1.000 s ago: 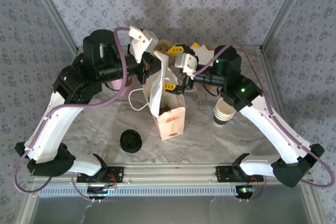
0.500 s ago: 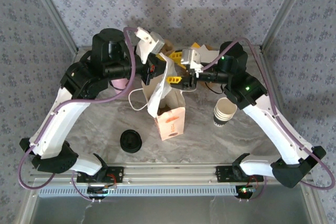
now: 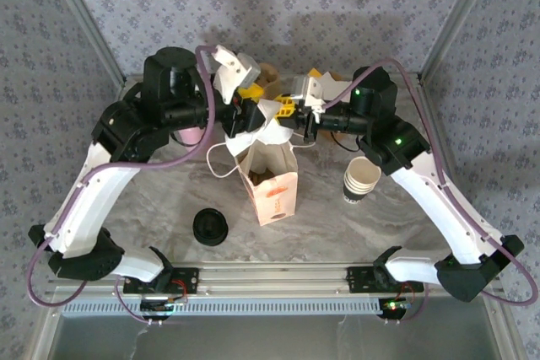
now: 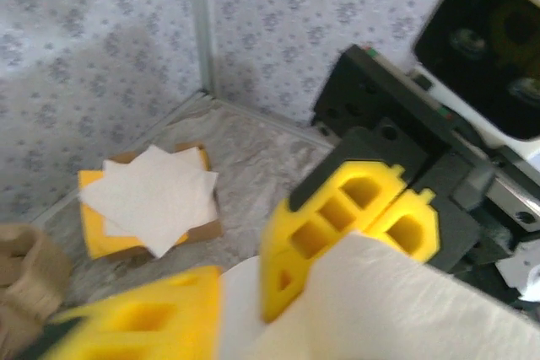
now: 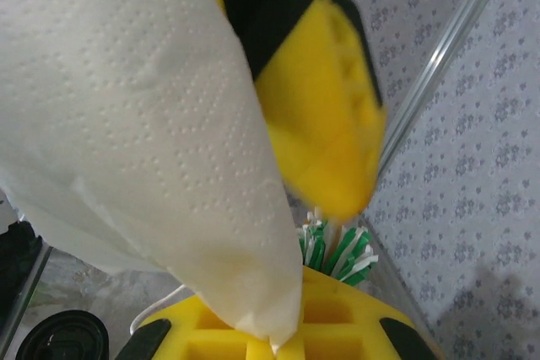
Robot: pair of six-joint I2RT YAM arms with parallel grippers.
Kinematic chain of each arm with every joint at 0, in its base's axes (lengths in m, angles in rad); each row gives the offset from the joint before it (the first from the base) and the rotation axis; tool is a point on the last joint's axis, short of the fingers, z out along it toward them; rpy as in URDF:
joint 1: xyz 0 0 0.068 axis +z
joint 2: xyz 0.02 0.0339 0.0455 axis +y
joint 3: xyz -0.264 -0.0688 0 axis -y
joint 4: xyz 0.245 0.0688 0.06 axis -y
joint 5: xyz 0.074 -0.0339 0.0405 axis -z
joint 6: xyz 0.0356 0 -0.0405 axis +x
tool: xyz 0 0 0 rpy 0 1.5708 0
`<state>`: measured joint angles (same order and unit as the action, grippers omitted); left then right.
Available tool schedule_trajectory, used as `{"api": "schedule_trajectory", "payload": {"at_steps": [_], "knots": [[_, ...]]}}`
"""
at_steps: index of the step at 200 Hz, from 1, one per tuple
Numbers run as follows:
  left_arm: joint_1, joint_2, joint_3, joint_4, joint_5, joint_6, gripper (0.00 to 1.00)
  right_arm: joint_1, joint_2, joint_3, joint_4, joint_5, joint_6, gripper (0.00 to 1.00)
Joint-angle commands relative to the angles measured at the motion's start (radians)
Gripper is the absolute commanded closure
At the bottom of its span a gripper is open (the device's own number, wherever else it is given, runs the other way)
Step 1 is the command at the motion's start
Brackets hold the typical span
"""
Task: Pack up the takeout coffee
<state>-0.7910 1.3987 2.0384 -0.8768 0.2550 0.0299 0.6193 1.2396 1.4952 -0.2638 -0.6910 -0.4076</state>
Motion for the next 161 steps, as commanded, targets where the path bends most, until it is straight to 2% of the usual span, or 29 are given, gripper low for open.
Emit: {"api": "schedule_trajectory", "payload": {"at_steps": [1,13,19,42,59,73,92,118,161], "knots": [[0.01,-0.074,-0.001,-0.037,-0.184,0.074,0.27,-0.012,-0.001,0.018,-0.041,0.056,0.011,1.0],[0.01,-0.119,-0.042,-0.027,-0.298,0.105,0.12,-0.016,0.002,0.016,-0.04,0.1,0.023,1.0],[0.01,-0.15,-0.075,-0.006,-0.354,0.117,0.08,-0.017,0.005,0.017,-0.034,0.129,0.037,1.0],[0.011,-0.267,-0.229,0.114,-0.551,0.146,0.0,-0.001,0.035,0.04,-0.026,0.169,0.113,1.0],[0.012,-0.321,-0.299,0.187,-0.696,0.156,0.0,0.041,0.057,0.045,-0.033,0.236,0.122,1.0],[0.013,-0.345,-0.335,0.23,-0.768,0.162,0.0,0.082,0.074,0.042,-0.031,0.32,0.137,1.0],[0.014,-0.361,-0.363,0.258,-0.805,0.158,0.0,0.13,0.085,0.021,-0.017,0.445,0.148,1.0],[0.017,-0.366,-0.386,0.262,-0.794,0.151,0.0,0.186,0.088,-0.03,0.016,0.62,0.138,1.0],[0.024,-0.384,-0.421,0.27,-0.77,0.148,0.0,0.203,0.11,-0.047,0.011,0.714,0.137,1.0]]}}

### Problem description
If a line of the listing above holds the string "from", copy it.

### Response area
Kinematic chain of each arm with every joint at 0, in its base's axes (lengths in m, angles in rad); each row gives the offset from the joint before it (the first from the base) and the rotation axis; tool is a point on the last joint's axis, short of the fingers, z out along it toward them; rpy as in URDF:
at_steps: index of the step at 200 Hz, from 1, one per tuple

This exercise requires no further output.